1> The prophet Jonah represents one of the most common responses: “Here I am, Lord, but I’n not going.”
When the God of the universe saw a need in the city of Nineveh, He chose Jonah to go preach to the sinful and rebellious people there. Now Jonah had the gifts. He had the power. He had the ability. The problem is that he didn’t have the availability. Jonah wasn’t willing and flat-out told God, “No.” And please understand, when God spoke, his assignment was clear: “Go to the city of Nineveh and preach against it, because its wickedness has come up before Me.” (Jonah 1:2)
Jonah could have said, “Yes, anything for You, God. You are my Lord, and I will do what you ask.” But that didn’t happen. Instead of a willing heart, Jonah balked. He didn’t just hesitate or make excuses; he ran away from God (see Jonah 1:3). And I have to wonder, did Jonah really think he could go far enough away? Or was it just a case of cultivating moment-by-moment denial to avoid the truth and the call of God on his life? Putting your head in the sand, or in Jonah’s case, in the belly of a big fish. Trying to pretend – hoping – that God will just go away. Or change His mind about what He’s called you to do.
Have you ever responded this way?
2> The leader Moses also responded as some of us do still today
The second response to God’s call may not be as outwardly rebellious, but it’s just as dangerous to our spiritual health. When God saw the oppressive power of Pharaoh to God’s chosen people, He called Moses. God said, “So now go. I am sending you to Pharaoh to bring My people, the Israelites, out of Egypt.” (Exodus 3:10). Couldn’t be clearer, right? God said, “I’m sending you! Now go! Out of all the people alive today, you’re the one I selected. You’re the one I called. You have what it takes. I’m sending you.”

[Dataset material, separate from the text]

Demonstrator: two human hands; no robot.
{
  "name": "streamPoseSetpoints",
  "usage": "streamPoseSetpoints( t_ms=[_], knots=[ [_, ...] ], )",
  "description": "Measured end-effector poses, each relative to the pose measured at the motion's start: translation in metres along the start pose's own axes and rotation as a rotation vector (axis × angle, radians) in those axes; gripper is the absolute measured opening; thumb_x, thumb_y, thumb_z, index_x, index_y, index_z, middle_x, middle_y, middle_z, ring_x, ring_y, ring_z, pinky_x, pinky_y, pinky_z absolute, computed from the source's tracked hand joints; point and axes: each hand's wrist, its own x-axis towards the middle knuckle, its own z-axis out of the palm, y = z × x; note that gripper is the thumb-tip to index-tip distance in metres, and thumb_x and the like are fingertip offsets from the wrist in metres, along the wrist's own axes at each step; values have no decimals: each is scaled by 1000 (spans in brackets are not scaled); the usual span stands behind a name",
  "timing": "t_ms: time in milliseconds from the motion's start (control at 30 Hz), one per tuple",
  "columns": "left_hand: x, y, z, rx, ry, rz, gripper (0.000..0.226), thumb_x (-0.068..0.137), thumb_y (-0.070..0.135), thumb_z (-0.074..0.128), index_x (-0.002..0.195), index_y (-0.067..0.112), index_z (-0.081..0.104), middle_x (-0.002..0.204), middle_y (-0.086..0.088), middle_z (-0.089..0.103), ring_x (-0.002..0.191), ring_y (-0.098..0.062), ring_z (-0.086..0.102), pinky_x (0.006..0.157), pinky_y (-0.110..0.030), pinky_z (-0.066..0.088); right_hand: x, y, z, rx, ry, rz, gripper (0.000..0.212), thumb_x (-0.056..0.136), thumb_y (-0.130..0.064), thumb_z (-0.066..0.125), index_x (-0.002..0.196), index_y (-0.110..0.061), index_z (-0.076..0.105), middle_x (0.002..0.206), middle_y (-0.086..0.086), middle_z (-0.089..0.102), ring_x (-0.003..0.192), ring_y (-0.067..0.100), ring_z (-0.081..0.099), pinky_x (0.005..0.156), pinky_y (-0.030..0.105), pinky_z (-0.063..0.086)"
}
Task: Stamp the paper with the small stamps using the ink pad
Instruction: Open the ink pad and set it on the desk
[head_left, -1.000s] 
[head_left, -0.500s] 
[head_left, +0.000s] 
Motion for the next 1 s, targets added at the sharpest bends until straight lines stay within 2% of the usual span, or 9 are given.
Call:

But Moses has a different response than Jonah. Instead of living in the confidence of God’s calling, Moses was buried in his own insecurities. When God called His chosen vessel, Moses respond, “Who am I that I should go to Pharaoh and bring the Israelites out of Egypt? (Exodus 3:11). Then Moses quickly told God all the reasons that he wasn’t the right person. “I’m not a good speaker. I stutter. I’m not good enough. Someone else would be way better than me.”
We still do this today. When God prompts us to do something, we’re tempted to tell Him all the reasons we aren’t His best person for the task. We don’t know enough. We aren’t talented enough. We aren’t good enough. There are so many others better qualified for this than us. “Here I am, God but send someone else.”
3> The third response is, “Here am I, send me.”
This third response is the one that God wants to hear from us. This one isn’t just a statement to God, it is a prayer from the heart. It’s dangerous. It’s not a safe, benign, or self-centered prayer. This prayer requires great faith. It’s risky because it will almost always move you to action. It will probably lead you to do something that may not seem natural or easy. It will cause you to step out of your comfort zone.
Isaiah prayed such a prayer of unreserved availability in the presence of God. The Old Testament prophet retells of his encounter with the Holy One when God asked, “Whom shall I send? And who will go for us?” (Isaiah 6:8a) And without knowing the details, without knowing when or where, Isaiah prayer this stunning, life-altering prayer: “Here am I. Send me” (Isaiah 6:8b).
Isaiah was not a super-saint nor a member of an earlier Avengers team. He was just an ordinary person willing to give his all to God.
Where do you stand today? As a Jonah? As a Moses? Or as a Isaiah?